- [WHAT IS REQUIRED]
Before you finish, make sure every line below has been written out exactly.
Top of RAW DATA
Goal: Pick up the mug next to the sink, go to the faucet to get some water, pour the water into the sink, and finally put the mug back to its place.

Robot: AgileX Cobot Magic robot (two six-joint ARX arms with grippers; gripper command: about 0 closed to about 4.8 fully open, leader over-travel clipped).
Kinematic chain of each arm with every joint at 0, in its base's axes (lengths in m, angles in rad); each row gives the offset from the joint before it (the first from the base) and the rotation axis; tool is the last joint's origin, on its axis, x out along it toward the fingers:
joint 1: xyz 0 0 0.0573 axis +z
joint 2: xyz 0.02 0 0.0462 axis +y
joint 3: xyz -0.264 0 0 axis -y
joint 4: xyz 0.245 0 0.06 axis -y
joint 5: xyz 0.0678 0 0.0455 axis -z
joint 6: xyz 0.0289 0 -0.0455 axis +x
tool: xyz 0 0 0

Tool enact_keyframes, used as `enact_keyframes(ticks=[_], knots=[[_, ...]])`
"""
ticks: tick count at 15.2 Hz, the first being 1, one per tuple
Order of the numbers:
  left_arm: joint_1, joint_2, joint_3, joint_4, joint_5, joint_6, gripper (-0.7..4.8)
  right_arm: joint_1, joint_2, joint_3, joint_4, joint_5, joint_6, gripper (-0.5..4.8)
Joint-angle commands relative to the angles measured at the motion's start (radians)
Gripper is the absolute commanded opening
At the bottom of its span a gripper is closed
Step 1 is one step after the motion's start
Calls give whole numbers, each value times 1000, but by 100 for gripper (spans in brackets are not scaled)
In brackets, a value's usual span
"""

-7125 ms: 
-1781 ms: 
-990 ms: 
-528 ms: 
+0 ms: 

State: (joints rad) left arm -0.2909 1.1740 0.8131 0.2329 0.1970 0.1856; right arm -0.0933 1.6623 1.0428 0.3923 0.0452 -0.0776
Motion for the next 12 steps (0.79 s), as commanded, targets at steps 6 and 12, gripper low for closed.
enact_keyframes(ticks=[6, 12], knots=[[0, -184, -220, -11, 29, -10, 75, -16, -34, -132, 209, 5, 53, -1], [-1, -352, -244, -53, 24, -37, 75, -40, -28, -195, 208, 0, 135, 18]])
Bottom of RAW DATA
- [ANSWER FOR THE TASK]
Goal: Pick up the mug next to the sink, go to the faucet to get some water, pour the water into the sink, and finally put the mug back to its place.

Robot: AgileX Cobot Magic robot (two six-joint ARX arms with grippers; gripper command: about 0 closed to about 4.8 fully open, leader over-travel clipped).
Kinematic chain of each arm with every joint at 0, in its base's axes (lengths in m, angles in rad); each row gives the offset from the joint before it (the first from the base) and the rotation axis; tool is the last joint's origin, on its axis, x out along it toward the fingers:
joint 1: xyz 0 0 0.0573 axis +z
joint 2: xyz 0.02 0 0.0462 axis +y
joint 3: xyz -0.264 0 0 axis -y
joint 4: xyz 0.245 0 0.06 axis -y
joint 5: xyz 0.0678 0 0.0455 axis -z
joint 6: xyz 0.0289 0 -0.0455 axis +x
tool: xyz 0 0 0

Tool enact_keyframes, used as `enact_keyframes(ticks=[_], knots=[[_, ...]])`
"""
ticks: tick count at 15.2 Hz, the first being 1, one per tuple
Order of the numbers:
  left_arm: joint_1, joint_2, joint_3, joint_4, joint_5, joint_6, gripper (-0.7..4.8)
  right_arm: joint_1, joint_2, joint_3, joint_4, joint_5, joint_6, gripper (-0.5..4.8)
Joint-angle commands relative to the angles measured at the motion's start (radians)
Gripper is the absolute commanded opening
At the bottom of its span a gripper is closed
Step 1 is one step after the motion's start
Calls give whole numbers, each value times 1000, but by 100 for gripper (spans in brackets are not scaled)
In brackets, a value's usual span
"""

-7125 ms: 
-1781 ms: 
-990 ms: 
-528 ms: 
+0 ms: 

State: (joints rad) left arm -0.2909 1.1740 0.8131 0.2329 0.1970 0.1856; right arm -0.0933 1.6623 1.0428 0.3923 0.0452 -0.0776
Motion for the next 12 steps (0.79 s), as commanded, targets at steps 6 and 12, gripper low for closed.
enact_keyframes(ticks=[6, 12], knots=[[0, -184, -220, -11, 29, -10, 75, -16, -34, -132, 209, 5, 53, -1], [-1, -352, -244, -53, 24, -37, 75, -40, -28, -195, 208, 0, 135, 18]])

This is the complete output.